К песочнице приползли, еле на ногах, два пожилых пьяных. Не отвлекаясь на Кошкодоева, они продолжали свои разговоры.
— Слышь, друг Петруша, — вопрошал один другого. — Ты куда фуражку-то девал?
Друг Петруша глубокомысленно крякал, пучил глаза и шевелил пальцами растопыренных рук.

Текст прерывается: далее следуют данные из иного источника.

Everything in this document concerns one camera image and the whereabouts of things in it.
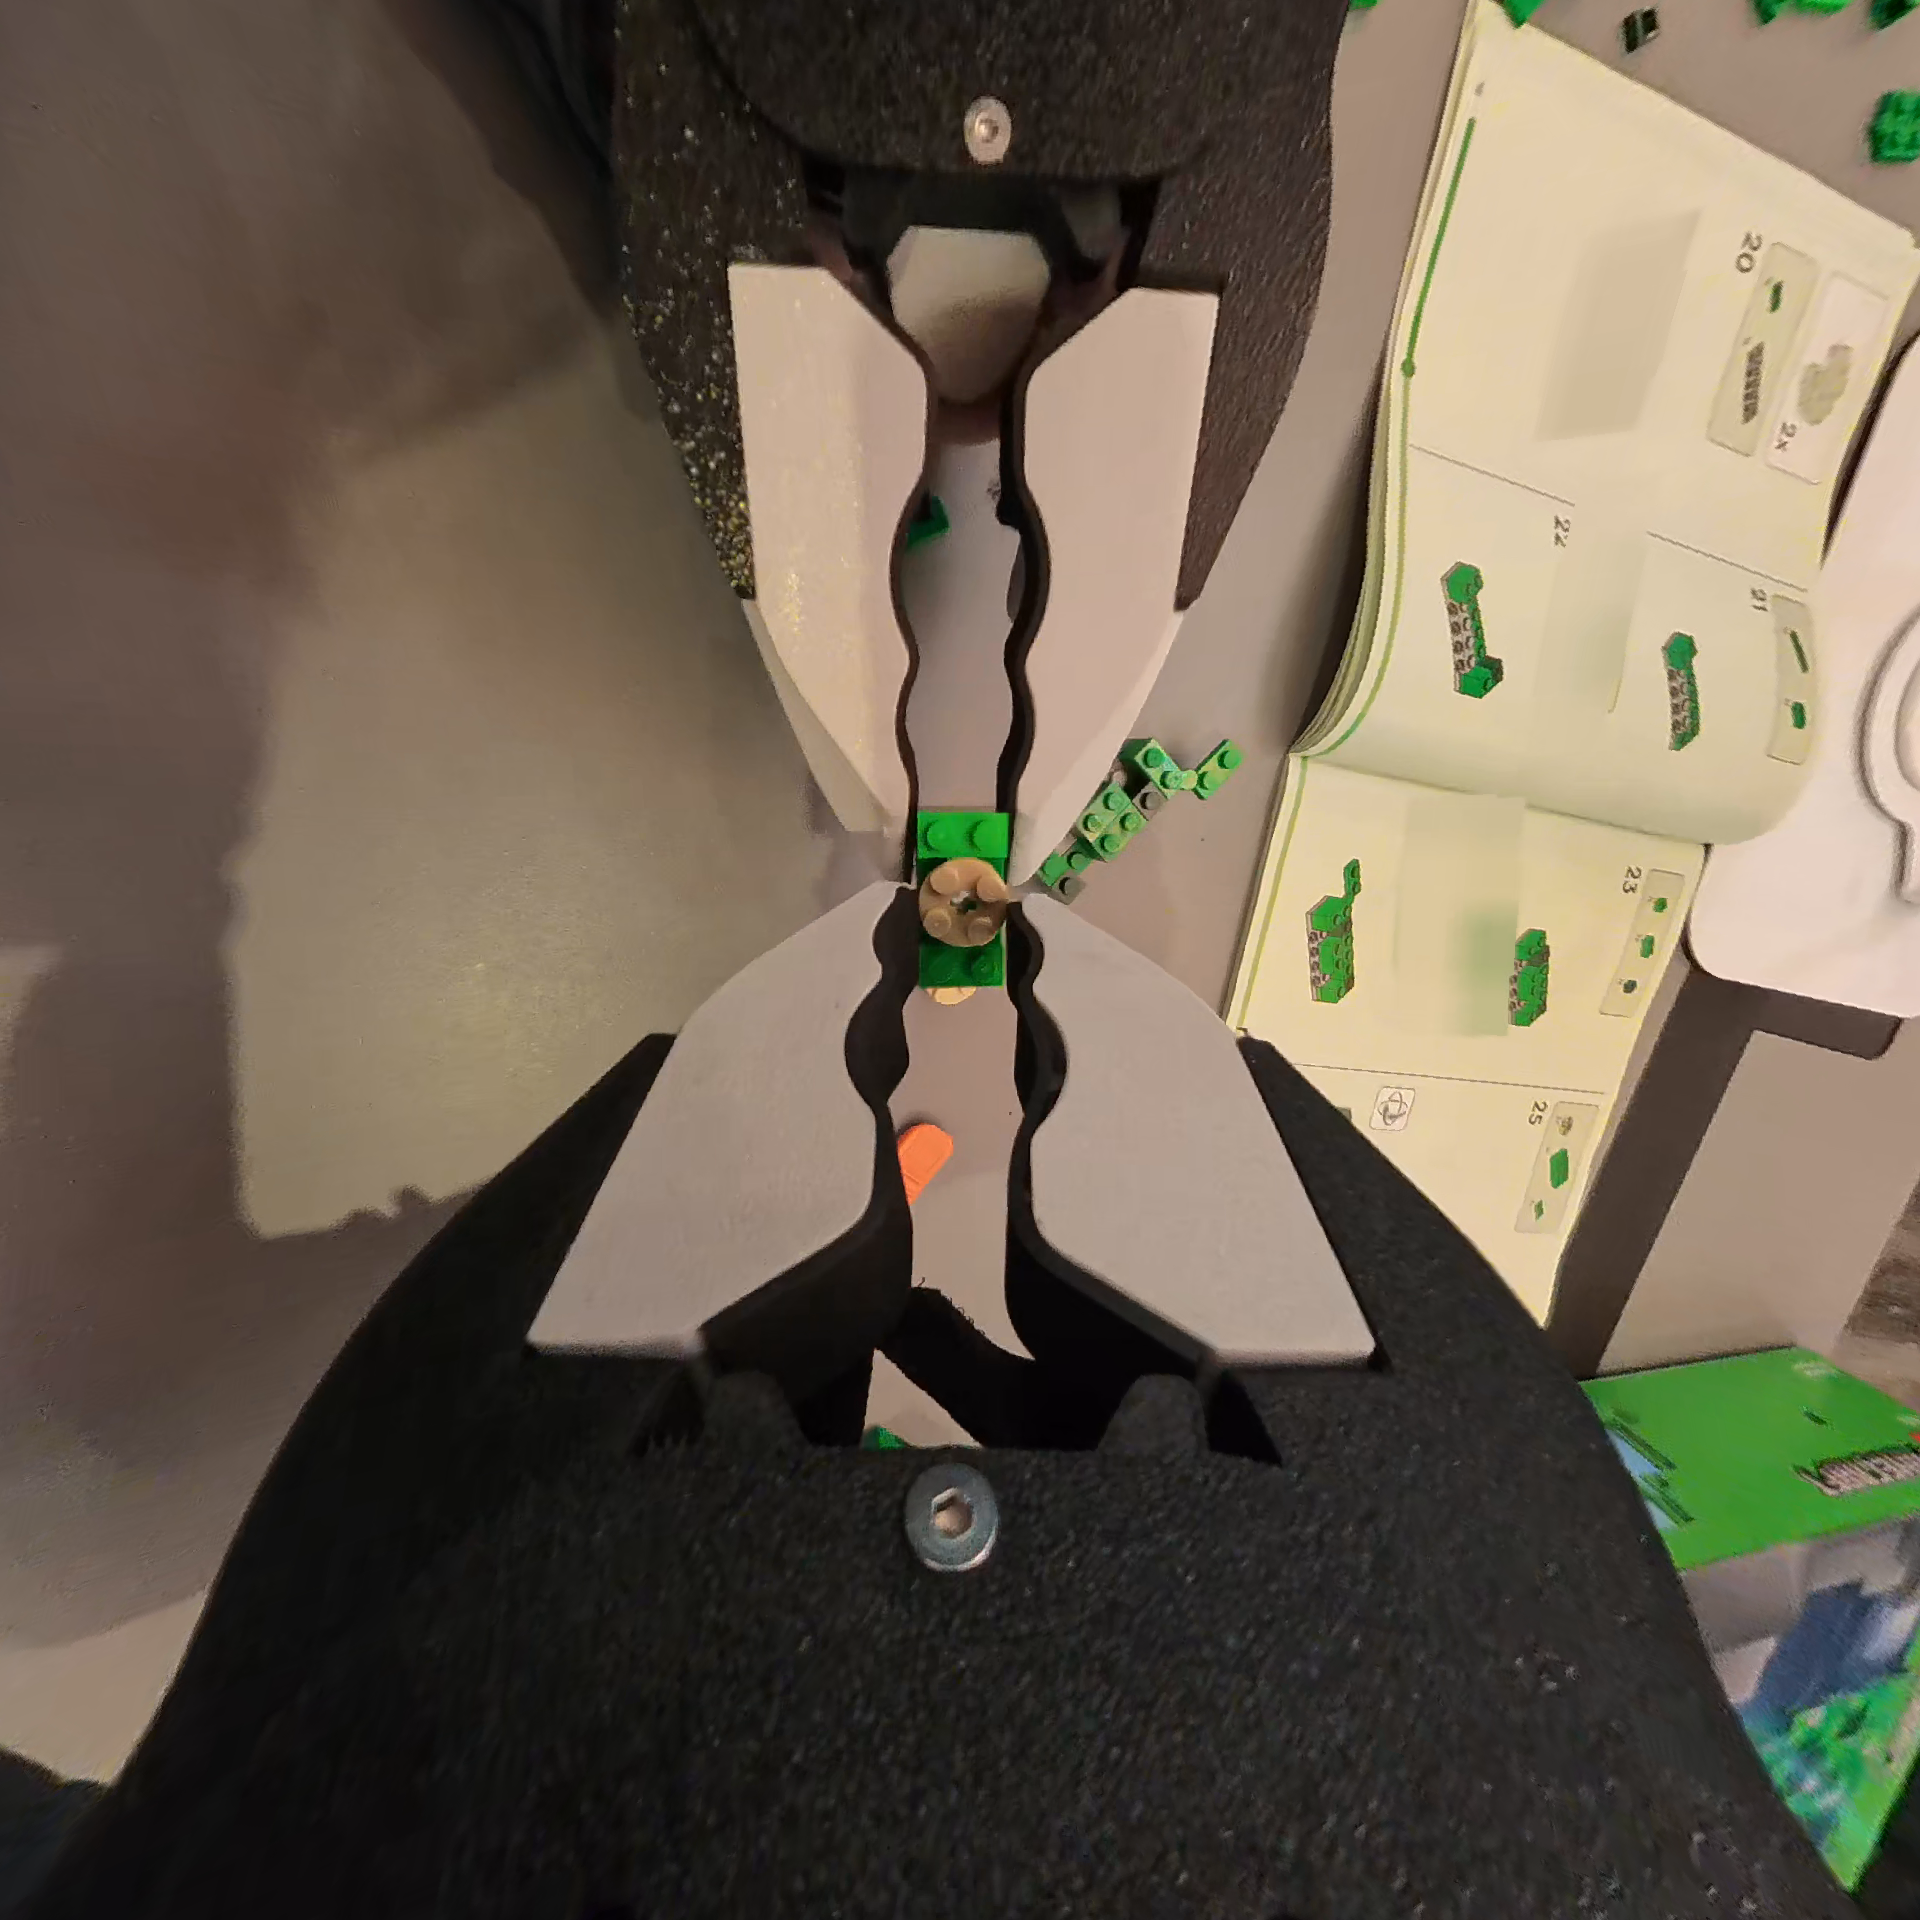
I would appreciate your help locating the green toy brick box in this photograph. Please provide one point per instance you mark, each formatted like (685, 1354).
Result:
(1754, 1440)

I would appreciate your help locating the white panel stand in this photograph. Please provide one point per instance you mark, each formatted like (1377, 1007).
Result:
(1861, 902)

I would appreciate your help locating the green plate with tan stud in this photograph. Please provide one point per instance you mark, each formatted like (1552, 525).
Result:
(965, 902)

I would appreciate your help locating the green and grey brick cluster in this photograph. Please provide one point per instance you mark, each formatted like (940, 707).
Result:
(1119, 817)

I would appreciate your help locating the toy brick instruction booklet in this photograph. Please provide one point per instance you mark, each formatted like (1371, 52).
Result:
(1502, 525)

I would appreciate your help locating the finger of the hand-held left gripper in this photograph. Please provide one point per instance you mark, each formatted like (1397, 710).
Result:
(1119, 525)
(819, 525)

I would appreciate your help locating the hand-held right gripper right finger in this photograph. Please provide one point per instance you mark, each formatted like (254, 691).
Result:
(1184, 1169)

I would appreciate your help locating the dark green toy brick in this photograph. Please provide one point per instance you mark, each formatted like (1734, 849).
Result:
(1640, 24)

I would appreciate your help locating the orange brick separator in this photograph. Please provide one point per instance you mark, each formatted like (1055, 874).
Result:
(923, 1157)

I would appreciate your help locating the grey desk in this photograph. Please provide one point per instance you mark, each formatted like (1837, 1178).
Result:
(378, 601)

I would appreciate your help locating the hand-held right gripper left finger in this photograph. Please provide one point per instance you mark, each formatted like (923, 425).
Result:
(721, 1169)

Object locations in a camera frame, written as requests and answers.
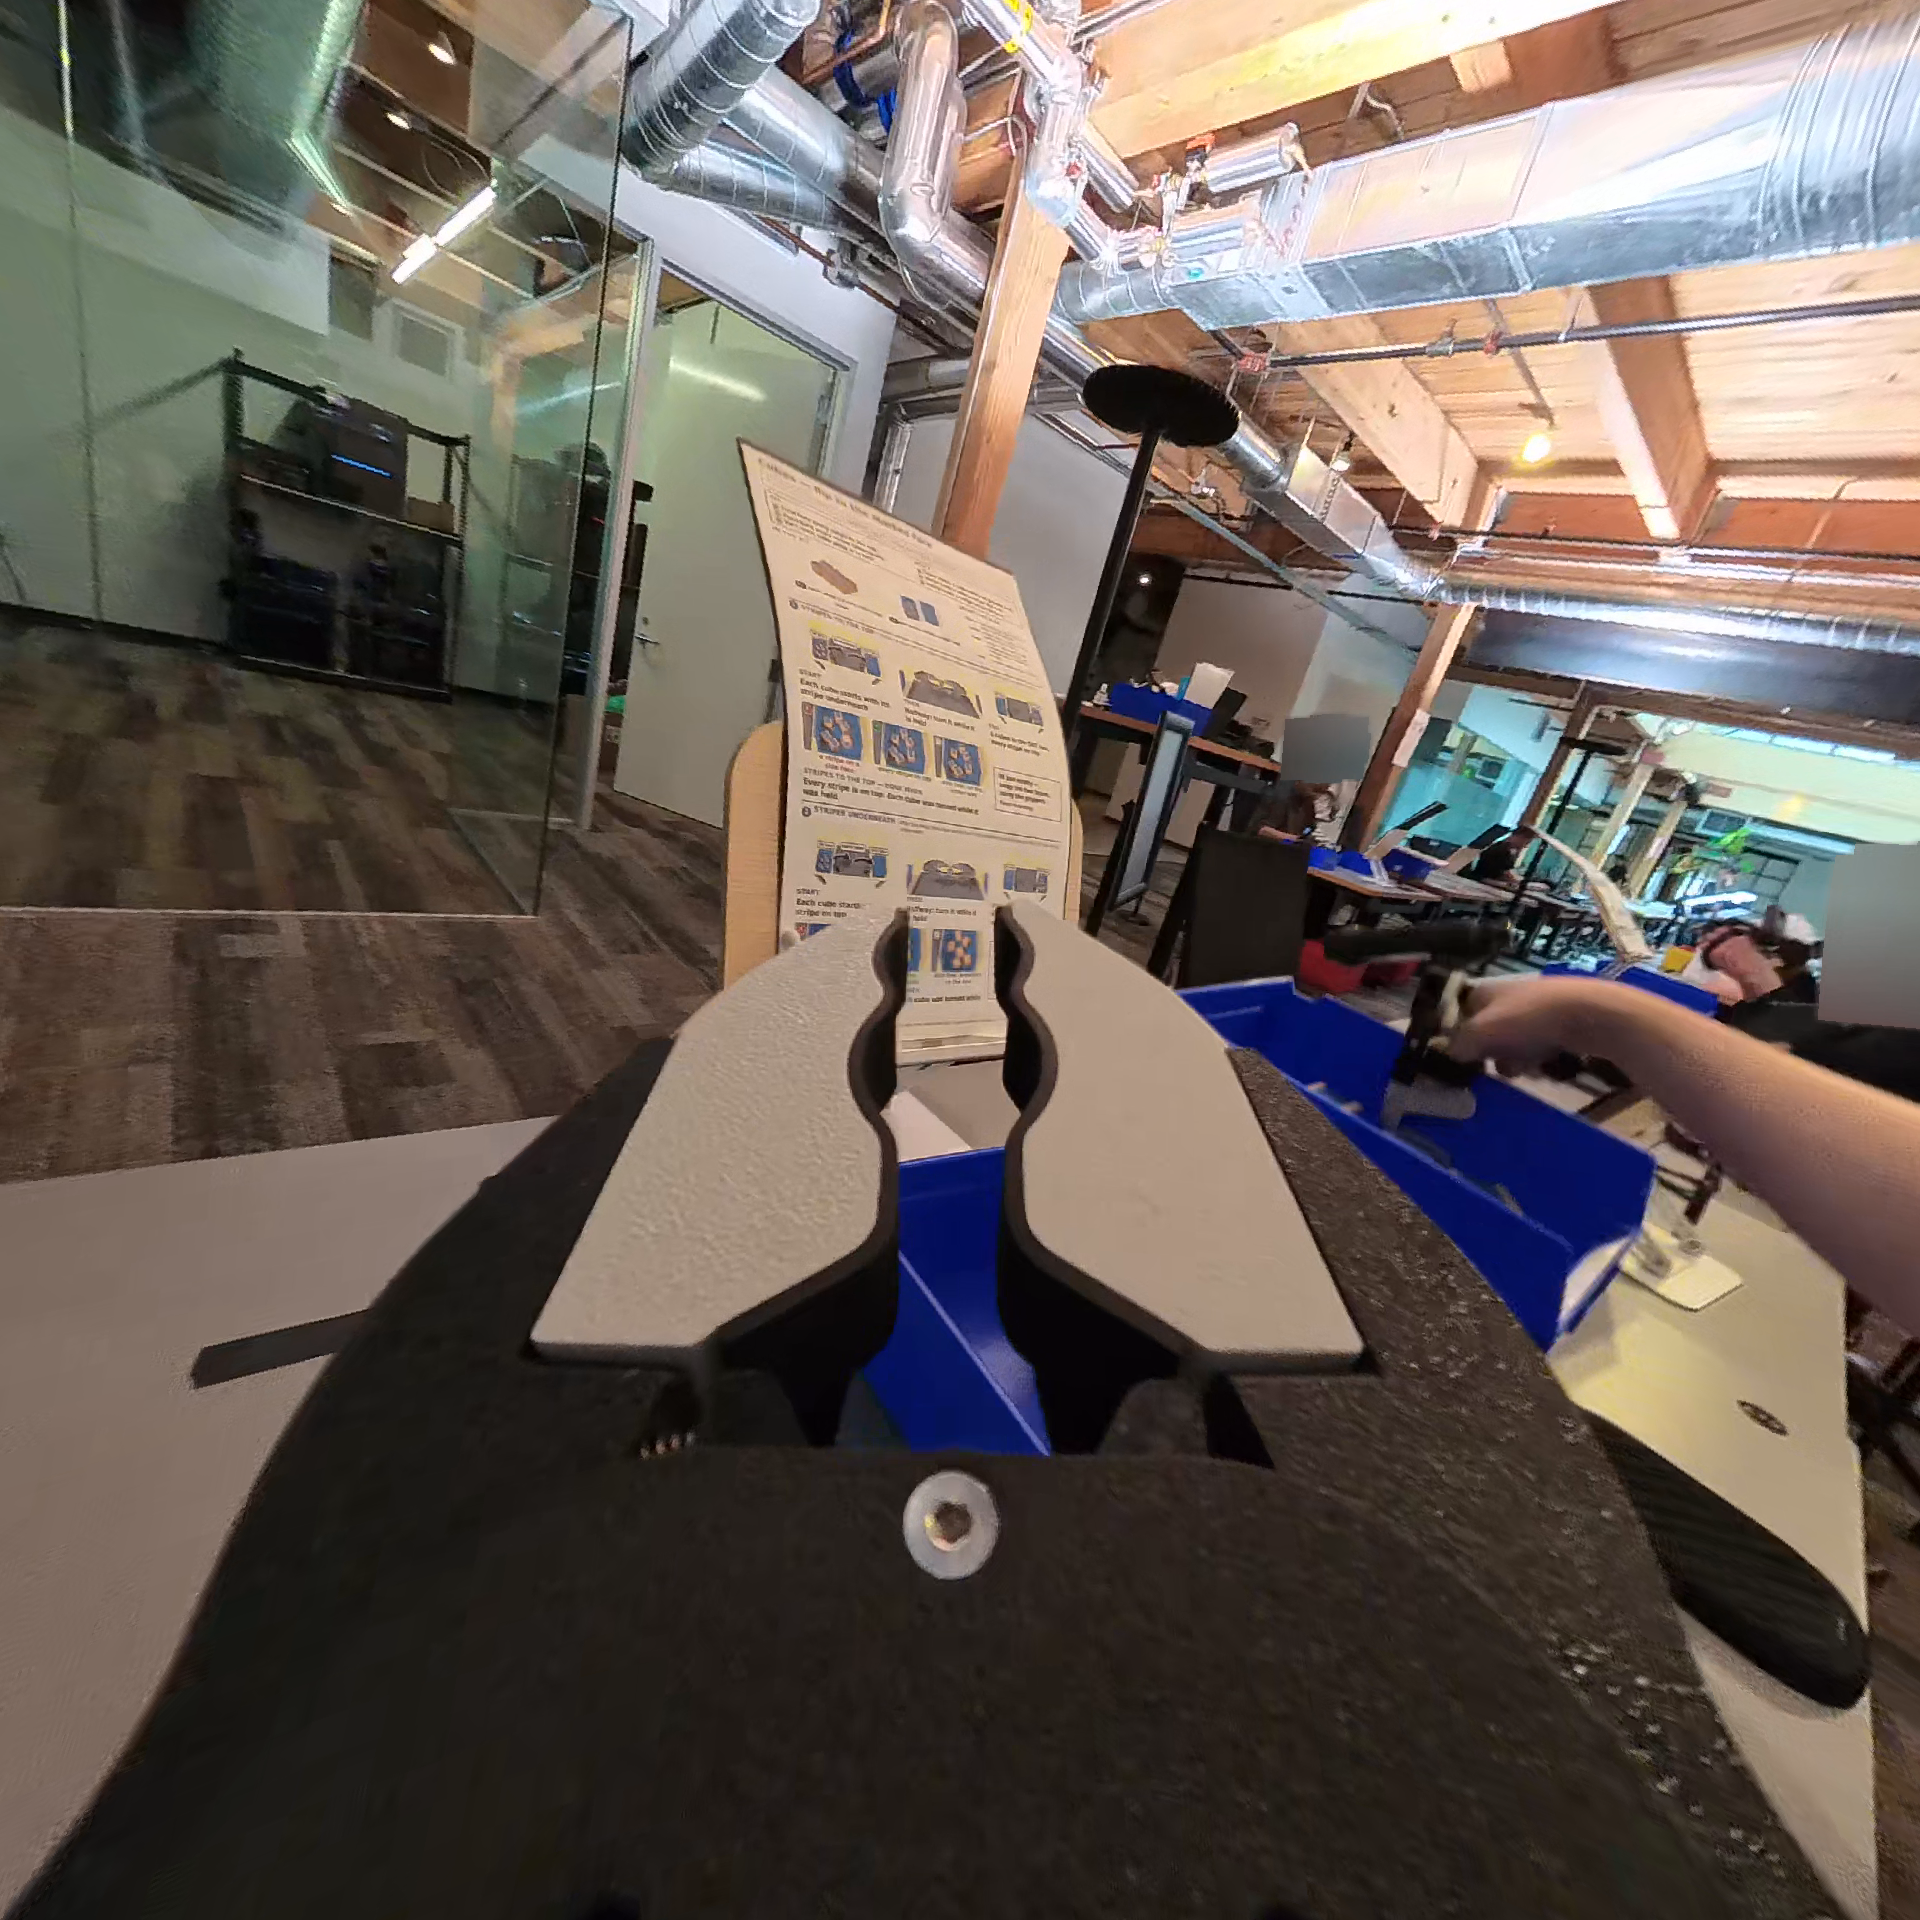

«Ублюдки, — подумал вдруг Вадим Ильич. — Все ублюдки. Энтропийная биомасса».
Вечное ОБМОКНИ.
Но самое интересное — не сам ли ты был частью этой биомассы, сосал ее соки, дышал ее воздухом, мыслил ее категорями и объяснялся ее убогим языком? Что, собственно, произошло? Переход на иной уровень потребления? Но ведь это не причина, производная величина. Перепрыгнул из взрастившего тебя слоя в другой? Нет, мой друг, не перепрыгнул, а переполз, оставляя кровавые ошметки. Долго полз, через минные поля и насквозь простреливаемые зоны. Это были непростые годы, и остаться на той войне живым — тоже оказалось непростым делом. Это не в литинститутской общаге, не на почвенных тусовках гундеть о своей замечательной кондовости, о неприятии иных эстетик и ипостасей. Я, мо, один знаю жизнь народа! Какая жизнь, какой народ!.. Давно ли дошло, что литератор не должен думать о таких вещах, нельзя на них закорачиваться, это гибель, безусловная гибель… Но как жаль потерянных во вздоре годов. Ведь что получается: только-только начинаешь улавливать отблеск зависшего в безнадежной высоте волшебного шара, дарующего надежду — как разумный мозг уже говорит: поздно, дружок, ты достиг своего предела. И все потому, что лучшие года прошли в уездных детсадах, захолустных приготовительных классах, тьмутараканских коридорах и армейских учебках — в то время как счастливчики с рождения учились в лицеях, с младенчества записанные в офицерские чины. И не больно покичишься перед ними кондовой сутью: я-ста, да мы-ста! — их Литература тоже на крови, да часто и погуще, и покруче твоей.